# Three Paradigmata of Inverse Problems: Algebraic vs. Frequentist vs. Bayesian Inference

Consider a sensor that is measuring physical parameters like temperature, pressure, or velocity. This sensor introduces perturbations and noise and, hence, one key-problem is the optimal inference of parameter $\boldsymbol{x}$ using measurement  $\boldsymbol{y}$ from the sensor.  Such inference of parameters is used in many research areas like telecommunications, finances, medizine, or social science.  When we speak about inference we have to ask: What is optimal inference? Which criterion shall we use? A natural criterion is the inference error. But how shall the error be defined? In the sequel, I address these main questions and hope to give a good overview.

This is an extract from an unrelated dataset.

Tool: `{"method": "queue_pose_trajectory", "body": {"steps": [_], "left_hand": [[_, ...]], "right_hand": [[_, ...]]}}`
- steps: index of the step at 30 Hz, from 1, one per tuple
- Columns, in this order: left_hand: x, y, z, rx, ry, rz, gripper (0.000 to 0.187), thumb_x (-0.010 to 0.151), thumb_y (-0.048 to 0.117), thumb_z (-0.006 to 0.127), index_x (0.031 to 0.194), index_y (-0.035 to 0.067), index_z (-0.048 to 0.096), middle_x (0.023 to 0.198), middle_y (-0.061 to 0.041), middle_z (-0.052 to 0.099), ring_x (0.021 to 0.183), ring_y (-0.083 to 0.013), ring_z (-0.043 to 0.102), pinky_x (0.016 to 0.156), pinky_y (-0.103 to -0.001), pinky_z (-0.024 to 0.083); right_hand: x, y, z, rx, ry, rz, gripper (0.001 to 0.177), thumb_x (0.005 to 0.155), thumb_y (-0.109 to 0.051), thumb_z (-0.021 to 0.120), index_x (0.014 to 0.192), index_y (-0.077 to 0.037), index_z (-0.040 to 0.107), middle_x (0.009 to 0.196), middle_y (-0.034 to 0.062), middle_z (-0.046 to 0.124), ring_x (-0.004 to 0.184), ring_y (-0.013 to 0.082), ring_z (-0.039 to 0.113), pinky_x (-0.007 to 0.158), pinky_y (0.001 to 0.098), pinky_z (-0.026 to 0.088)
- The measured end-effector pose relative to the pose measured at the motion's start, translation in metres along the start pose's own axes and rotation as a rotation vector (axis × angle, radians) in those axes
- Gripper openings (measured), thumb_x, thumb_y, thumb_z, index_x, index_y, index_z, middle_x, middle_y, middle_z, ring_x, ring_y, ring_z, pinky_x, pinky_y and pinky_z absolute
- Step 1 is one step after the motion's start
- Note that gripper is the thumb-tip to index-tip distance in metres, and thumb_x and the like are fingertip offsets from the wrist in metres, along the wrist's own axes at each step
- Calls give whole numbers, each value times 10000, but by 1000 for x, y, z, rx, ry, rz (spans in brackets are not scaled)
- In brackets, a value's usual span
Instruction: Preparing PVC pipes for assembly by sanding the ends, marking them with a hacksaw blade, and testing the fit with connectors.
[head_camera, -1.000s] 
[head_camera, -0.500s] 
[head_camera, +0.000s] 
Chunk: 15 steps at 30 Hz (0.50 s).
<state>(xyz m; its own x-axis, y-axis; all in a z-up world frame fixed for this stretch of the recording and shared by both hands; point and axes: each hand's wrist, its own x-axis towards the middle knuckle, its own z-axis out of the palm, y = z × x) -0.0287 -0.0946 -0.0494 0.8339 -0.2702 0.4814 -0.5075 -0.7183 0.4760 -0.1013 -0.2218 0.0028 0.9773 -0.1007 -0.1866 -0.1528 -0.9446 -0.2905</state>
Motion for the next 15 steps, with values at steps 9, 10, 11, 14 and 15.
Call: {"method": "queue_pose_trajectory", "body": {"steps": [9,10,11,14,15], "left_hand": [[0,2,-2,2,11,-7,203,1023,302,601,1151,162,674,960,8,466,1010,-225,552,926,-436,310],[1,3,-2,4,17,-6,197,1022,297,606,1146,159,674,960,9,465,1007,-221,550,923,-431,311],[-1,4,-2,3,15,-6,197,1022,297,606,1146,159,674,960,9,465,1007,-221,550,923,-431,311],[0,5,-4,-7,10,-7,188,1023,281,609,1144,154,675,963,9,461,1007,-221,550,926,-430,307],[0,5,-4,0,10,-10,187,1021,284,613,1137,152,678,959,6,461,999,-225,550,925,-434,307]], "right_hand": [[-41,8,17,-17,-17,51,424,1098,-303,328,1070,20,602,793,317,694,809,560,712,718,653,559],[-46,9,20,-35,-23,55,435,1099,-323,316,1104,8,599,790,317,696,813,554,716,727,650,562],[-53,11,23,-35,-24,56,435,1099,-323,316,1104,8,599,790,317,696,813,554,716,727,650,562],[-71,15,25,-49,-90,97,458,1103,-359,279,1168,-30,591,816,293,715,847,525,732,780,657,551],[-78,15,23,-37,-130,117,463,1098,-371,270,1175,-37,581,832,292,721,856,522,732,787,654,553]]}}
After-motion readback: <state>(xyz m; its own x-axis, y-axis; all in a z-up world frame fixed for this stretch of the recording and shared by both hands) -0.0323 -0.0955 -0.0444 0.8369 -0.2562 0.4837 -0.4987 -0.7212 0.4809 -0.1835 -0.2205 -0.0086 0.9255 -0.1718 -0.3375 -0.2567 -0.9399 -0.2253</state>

# The Forward Model Describes the Sensing

First, we need a model of the measurement procedure. The forward model maps the parameter $\boldsymbol{x}$ to the measurement $\boldsymbol{y}$, namely,

$\boldsymbol{y} = \boldsymbol{y}(\boldsymbol{x})~.$

With an abuse of notation, we use $\boldsymbol{y}$ for a vector whereas $\boldsymbol{y}(\boldsymbol{x})$ is the vector-valued function.

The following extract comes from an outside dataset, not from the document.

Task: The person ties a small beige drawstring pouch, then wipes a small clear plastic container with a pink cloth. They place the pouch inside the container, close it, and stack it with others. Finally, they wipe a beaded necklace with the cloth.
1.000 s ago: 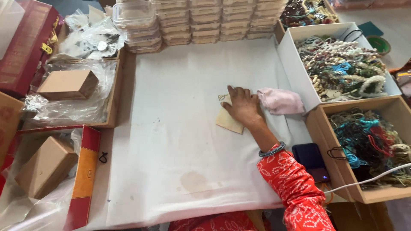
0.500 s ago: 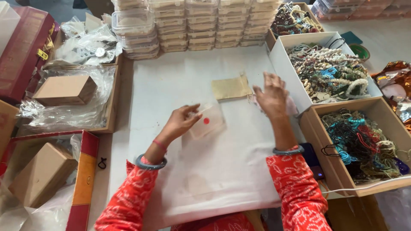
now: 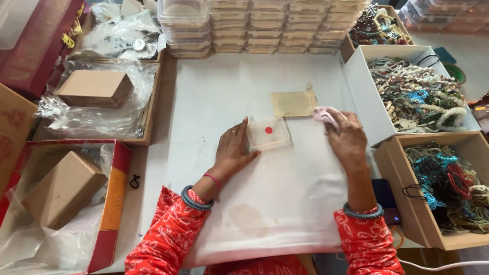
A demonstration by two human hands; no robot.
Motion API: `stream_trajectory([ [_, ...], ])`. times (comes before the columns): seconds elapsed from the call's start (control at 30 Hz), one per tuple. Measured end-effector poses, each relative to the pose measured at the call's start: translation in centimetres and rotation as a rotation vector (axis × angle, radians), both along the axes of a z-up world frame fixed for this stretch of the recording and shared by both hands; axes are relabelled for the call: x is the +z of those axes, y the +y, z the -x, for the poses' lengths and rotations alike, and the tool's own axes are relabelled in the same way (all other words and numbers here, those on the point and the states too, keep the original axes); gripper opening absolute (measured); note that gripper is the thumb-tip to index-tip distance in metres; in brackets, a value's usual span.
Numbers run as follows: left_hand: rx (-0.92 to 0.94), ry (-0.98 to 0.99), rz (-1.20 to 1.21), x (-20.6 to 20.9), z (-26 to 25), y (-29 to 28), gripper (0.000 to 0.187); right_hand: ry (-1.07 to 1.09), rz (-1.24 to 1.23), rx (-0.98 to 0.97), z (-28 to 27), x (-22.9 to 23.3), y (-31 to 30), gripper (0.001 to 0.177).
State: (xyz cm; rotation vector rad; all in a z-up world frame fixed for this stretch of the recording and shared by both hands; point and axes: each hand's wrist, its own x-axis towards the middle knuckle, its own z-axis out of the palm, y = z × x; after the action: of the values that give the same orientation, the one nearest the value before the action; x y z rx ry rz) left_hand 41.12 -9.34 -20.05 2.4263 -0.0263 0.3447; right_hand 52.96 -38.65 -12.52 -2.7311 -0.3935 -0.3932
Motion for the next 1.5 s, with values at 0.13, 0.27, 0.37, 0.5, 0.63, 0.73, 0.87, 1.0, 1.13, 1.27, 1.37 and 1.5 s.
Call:
stream_trajectory([
  [0.13, 0.038, 0.003, -0.036, -0.2, -0.2, -0.2, 0.107, -0.158, -0.091, 0.398, 1.4, -2.7, 5.7, 0.036],
  [0.27, 0.024, 0.003, 0.013, 0.3, 0.1, -0.2, 0.107, -0.295, 0.129, 0.474, 7.4, -2.2, 12.2, 0.035],
  [0.37, 0.018, 0.001, 0.018, -2.1, -0.1, 0.1, 0.107, -0.257, 0.273, 0.560, 9.3, -3.1, 14.2, 0.033],
  [0.5, 0.004, -0.109, -0.003, -2.2, -0.5, 0.3, 0.104, -0.176, 0.081, 0.600, 8.4, -2.5, 13.4, 0.034],
  [0.63, 0.001, -0.044, 0.014, -0.1, 0.1, -0.1, 0.111, -0.199, 0.104, 0.501, 5.4, -3.5, 11.1, 0.035],
  [0.73, -0.003, -0.039, -0.003, -0.1, 0.2, -0.1, 0.115, -0.209, 0.091, 0.384, 3.8, -4.6, 9.8, 0.036],
  [0.87, -0.001, -0.055, -0.031, -0.7, 0.2, -0.1, 0.117, -0.184, 0.143, 0.510, 7.9, -0.1, 11.8, 0.036],
  [1.0, 0.009, 0.049, -0.063, -1.5, 0.0, 0.1, 0.116, -0.331, 0.054, 0.711, 8.9, -1.8, 12.6, 0.030],
  [1.13, -0.014, -0.014, -0.019, -0.1, 0.3, 0.0, 0.118, -0.247, 0.034, 0.562, 5.2, -2.6, 10.6, 0.037],
  [1.27, -0.004, -0.057, -0.039, -0.1, 0.3, -0.1, 0.120, -0.249, 0.091, 0.382, 4.4, -3.6, 10.1, 0.039],
  [1.37, -0.003, -0.053, -0.031, -1.0, 0.2, -0.1, 0.120, -0.429, 0.427, 0.553, 7.3, -3.5, 12.3, 0.029],
  [1.5, -0.005, -0.044, -0.059, -2.3, 0.1, 0.2, 0.110, -0.303, 0.137, 0.688, 7.9, -2.6, 12.7, 0.028],
])
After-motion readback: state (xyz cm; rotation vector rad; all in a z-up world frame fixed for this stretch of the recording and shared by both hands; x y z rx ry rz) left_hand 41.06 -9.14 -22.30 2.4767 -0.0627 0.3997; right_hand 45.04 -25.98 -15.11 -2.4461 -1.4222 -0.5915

I compare inference approaches for three distinct models:

• Both, parameter and measurement are deterministic.
• The parameter is deterministic, but the measurement is random. The randomness is introduces by noise or lack of knowledge.
• Both, parameter and measurement are random. This allows us to model statistical knowledge of the parameter.

Usually, estimation refers to the inference of real- or complex-valued parameters from real- or complex-valued measurements, respectively, whereas detection uses real- or complex-valued measurements to infer parameters (symbols) in a finite alphabet.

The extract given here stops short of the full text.